Segment Start: DATA SECTION
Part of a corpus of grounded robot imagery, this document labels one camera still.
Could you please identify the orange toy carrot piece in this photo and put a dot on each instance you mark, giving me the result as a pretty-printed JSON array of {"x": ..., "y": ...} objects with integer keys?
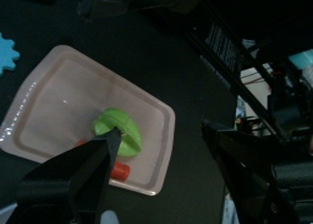
[{"x": 121, "y": 171}]

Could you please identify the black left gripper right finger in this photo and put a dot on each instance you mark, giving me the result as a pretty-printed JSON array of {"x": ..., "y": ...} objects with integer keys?
[{"x": 249, "y": 166}]

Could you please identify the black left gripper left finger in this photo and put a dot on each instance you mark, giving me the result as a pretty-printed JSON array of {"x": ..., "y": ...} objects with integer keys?
[{"x": 78, "y": 172}]

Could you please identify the black metal frame bar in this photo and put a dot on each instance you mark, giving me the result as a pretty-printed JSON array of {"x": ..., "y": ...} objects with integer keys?
[{"x": 228, "y": 72}]

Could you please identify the blue gear-shaped toy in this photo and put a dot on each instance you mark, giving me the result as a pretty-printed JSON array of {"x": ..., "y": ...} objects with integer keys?
[{"x": 6, "y": 54}]

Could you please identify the pink square plastic plate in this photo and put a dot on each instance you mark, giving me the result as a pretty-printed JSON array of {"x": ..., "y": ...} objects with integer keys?
[{"x": 74, "y": 105}]

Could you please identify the green toy vegetable top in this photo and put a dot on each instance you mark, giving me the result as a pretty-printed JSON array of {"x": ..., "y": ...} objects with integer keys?
[{"x": 125, "y": 127}]

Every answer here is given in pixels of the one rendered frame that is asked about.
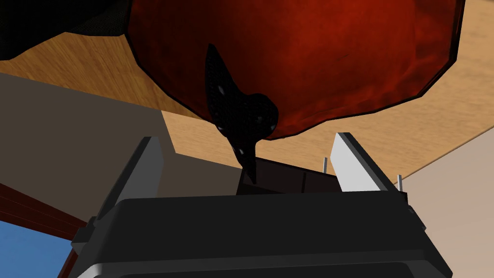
Segment End: DATA SECTION
» WHAT YOU ARE ASKED TO DO:
Although the records above contain pictures, your copy should give only their text, exactly as written.

» EXPECTED OUTPUT:
Part of a corpus of grounded robot imagery, this document labels one camera still.
Could you please identify the orange toy carrot piece in this photo and put a dot on each instance you mark, giving me the result as a pretty-printed JSON array of {"x": ..., "y": ...} objects with integer keys?
[{"x": 121, "y": 171}]

Could you please identify the black left gripper right finger in this photo and put a dot on each instance you mark, giving me the result as a pretty-printed JSON array of {"x": ..., "y": ...} objects with integer keys?
[{"x": 249, "y": 166}]

Could you please identify the black left gripper left finger in this photo and put a dot on each instance you mark, giving me the result as a pretty-printed JSON array of {"x": ..., "y": ...} objects with integer keys?
[{"x": 78, "y": 172}]

Could you please identify the black metal frame bar in this photo and put a dot on each instance you mark, giving me the result as a pretty-printed JSON array of {"x": ..., "y": ...} objects with integer keys?
[{"x": 228, "y": 72}]

Could you please identify the blue gear-shaped toy in this photo and put a dot on each instance you mark, giving me the result as a pretty-printed JSON array of {"x": ..., "y": ...} objects with integer keys?
[{"x": 6, "y": 54}]

Could you please identify the pink square plastic plate in this photo and put a dot on each instance you mark, giving me the result as a pretty-printed JSON array of {"x": ..., "y": ...} objects with integer keys?
[{"x": 74, "y": 105}]

Could you please identify the green toy vegetable top in this photo and put a dot on each instance you mark, giving me the result as a pretty-printed JSON array of {"x": ..., "y": ...} objects with integer keys?
[{"x": 125, "y": 127}]

Every answer here is given in pixels of the one rendered frame that is asked about.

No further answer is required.